Check each line of the material for the string "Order", then give only how many lines have it.

____________

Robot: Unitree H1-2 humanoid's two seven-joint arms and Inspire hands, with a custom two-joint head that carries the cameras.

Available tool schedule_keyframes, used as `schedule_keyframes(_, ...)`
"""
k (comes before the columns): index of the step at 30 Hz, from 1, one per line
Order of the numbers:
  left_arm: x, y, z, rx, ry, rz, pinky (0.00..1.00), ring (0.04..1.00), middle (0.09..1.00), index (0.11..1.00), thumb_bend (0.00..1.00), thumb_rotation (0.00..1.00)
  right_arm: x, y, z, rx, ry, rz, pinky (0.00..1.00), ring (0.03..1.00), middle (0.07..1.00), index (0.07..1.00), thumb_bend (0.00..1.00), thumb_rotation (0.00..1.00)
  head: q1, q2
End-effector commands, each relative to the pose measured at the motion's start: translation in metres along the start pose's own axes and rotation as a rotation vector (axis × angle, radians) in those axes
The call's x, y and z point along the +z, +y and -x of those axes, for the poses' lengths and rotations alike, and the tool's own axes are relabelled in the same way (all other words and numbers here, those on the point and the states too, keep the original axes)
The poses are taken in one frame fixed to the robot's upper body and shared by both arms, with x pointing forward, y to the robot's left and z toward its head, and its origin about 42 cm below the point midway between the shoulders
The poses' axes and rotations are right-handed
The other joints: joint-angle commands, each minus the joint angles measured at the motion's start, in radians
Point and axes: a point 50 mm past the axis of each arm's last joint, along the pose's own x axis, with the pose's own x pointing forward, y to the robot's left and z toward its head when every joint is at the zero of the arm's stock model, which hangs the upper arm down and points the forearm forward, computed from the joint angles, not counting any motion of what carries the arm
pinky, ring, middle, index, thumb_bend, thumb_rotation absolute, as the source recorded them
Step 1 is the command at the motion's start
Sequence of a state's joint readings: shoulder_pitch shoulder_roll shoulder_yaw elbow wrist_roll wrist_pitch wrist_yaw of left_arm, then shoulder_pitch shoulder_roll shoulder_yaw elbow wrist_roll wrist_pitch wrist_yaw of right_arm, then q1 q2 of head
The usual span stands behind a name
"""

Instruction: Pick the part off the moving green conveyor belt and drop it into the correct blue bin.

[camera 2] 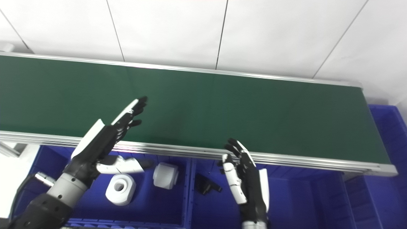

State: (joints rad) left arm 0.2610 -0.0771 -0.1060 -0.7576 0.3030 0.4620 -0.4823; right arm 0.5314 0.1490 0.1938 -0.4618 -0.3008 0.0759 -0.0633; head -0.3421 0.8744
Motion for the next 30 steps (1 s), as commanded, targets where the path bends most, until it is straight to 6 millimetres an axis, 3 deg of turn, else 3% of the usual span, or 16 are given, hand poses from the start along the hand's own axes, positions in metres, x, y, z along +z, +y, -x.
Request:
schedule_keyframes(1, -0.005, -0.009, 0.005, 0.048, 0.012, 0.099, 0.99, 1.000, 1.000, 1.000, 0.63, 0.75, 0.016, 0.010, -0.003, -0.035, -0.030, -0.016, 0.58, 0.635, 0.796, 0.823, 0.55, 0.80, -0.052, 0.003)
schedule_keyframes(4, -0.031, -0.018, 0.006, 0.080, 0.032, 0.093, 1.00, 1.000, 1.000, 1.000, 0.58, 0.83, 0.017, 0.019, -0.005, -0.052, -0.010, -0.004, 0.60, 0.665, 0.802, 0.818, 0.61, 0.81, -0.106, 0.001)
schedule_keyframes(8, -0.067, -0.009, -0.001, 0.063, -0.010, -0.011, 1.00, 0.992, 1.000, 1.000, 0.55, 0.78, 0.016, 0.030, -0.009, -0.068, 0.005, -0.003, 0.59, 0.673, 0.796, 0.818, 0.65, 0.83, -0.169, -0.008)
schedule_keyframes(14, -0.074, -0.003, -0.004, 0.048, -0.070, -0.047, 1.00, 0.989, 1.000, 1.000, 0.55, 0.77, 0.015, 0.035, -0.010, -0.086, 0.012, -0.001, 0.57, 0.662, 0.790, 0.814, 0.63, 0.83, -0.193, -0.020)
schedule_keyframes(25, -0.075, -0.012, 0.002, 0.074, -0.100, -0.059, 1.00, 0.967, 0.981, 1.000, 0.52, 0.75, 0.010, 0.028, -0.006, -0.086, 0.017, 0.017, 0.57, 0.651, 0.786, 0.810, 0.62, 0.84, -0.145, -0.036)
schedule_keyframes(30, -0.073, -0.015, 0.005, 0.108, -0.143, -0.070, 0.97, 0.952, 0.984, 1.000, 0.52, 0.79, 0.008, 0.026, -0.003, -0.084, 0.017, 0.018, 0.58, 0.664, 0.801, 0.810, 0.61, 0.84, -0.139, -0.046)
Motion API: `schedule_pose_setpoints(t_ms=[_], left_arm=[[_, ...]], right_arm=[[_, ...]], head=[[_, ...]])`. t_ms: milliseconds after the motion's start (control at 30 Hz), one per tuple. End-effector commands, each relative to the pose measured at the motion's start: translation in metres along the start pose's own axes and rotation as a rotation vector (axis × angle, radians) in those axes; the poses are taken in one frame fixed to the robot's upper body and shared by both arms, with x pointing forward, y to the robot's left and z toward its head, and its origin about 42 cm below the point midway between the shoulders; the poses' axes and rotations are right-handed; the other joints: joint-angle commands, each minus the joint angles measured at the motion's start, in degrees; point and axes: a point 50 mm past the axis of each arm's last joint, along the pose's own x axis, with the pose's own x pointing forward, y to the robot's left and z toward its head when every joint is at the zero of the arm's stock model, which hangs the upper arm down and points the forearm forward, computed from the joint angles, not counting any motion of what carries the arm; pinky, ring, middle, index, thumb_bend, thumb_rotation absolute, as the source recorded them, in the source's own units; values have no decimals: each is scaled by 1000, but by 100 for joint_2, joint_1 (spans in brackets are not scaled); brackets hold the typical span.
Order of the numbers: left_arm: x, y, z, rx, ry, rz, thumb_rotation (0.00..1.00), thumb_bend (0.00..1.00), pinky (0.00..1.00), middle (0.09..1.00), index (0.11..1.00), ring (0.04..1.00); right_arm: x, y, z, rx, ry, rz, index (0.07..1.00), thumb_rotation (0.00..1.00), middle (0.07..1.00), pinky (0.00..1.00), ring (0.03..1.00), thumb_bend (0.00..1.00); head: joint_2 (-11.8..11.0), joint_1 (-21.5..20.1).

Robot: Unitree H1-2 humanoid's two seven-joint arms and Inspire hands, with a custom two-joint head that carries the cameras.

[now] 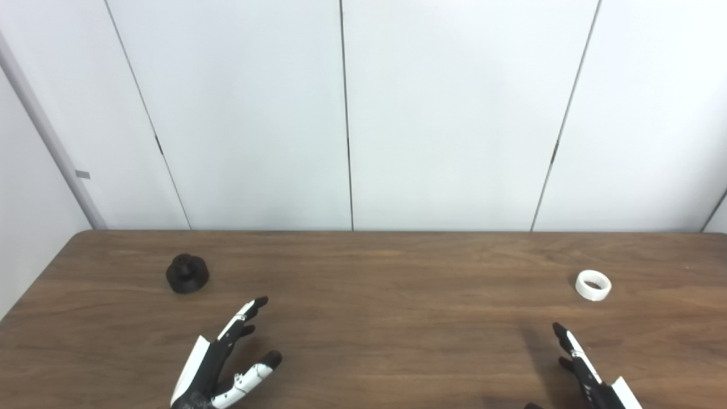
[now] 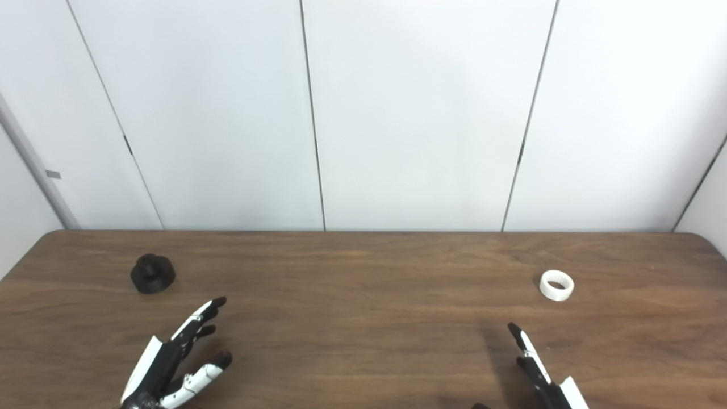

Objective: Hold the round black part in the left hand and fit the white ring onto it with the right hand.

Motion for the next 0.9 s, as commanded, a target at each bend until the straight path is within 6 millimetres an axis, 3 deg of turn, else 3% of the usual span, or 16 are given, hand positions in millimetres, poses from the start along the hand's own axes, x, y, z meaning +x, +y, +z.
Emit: schedule_pose_setpoints(t_ms=[0,233,467,667,767,867], left_arm=[[-18,-13,-10,-40,38,12,618,738,894,972,922,959],[-16,1,13,-28,-54,114,477,786,941,976,906,978],[-21,45,40,161,-171,268,483,826,908,968,882,969],[-23,73,55,475,-115,399,507,796,907,956,858,979],[-20,82,64,556,-103,449,454,818,986,967,860,997],[-15,90,68,567,-78,484,456,851,999,983,872,1000]], right_arm=[[-1,-4,0,-9,8,1,1000,560,1000,923,1000,588],[-2,-11,-4,-16,17,0,1000,522,1000,923,1000,545],[-1,-18,-8,-20,25,9,1000,482,1000,941,1000,484],[-1,-24,-12,-17,46,15,1000,503,1000,948,1000,477],[0,-28,-16,-14,54,15,1000,563,1000,980,1000,503],[1,-29,-18,0,56,17,1000,585,1000,990,1000,505]], head=[[16,49],[4,443],[-12,746],[-39,1226],[-67,1445],[-118,1608]])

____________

== EXERCISE RESULT ==
2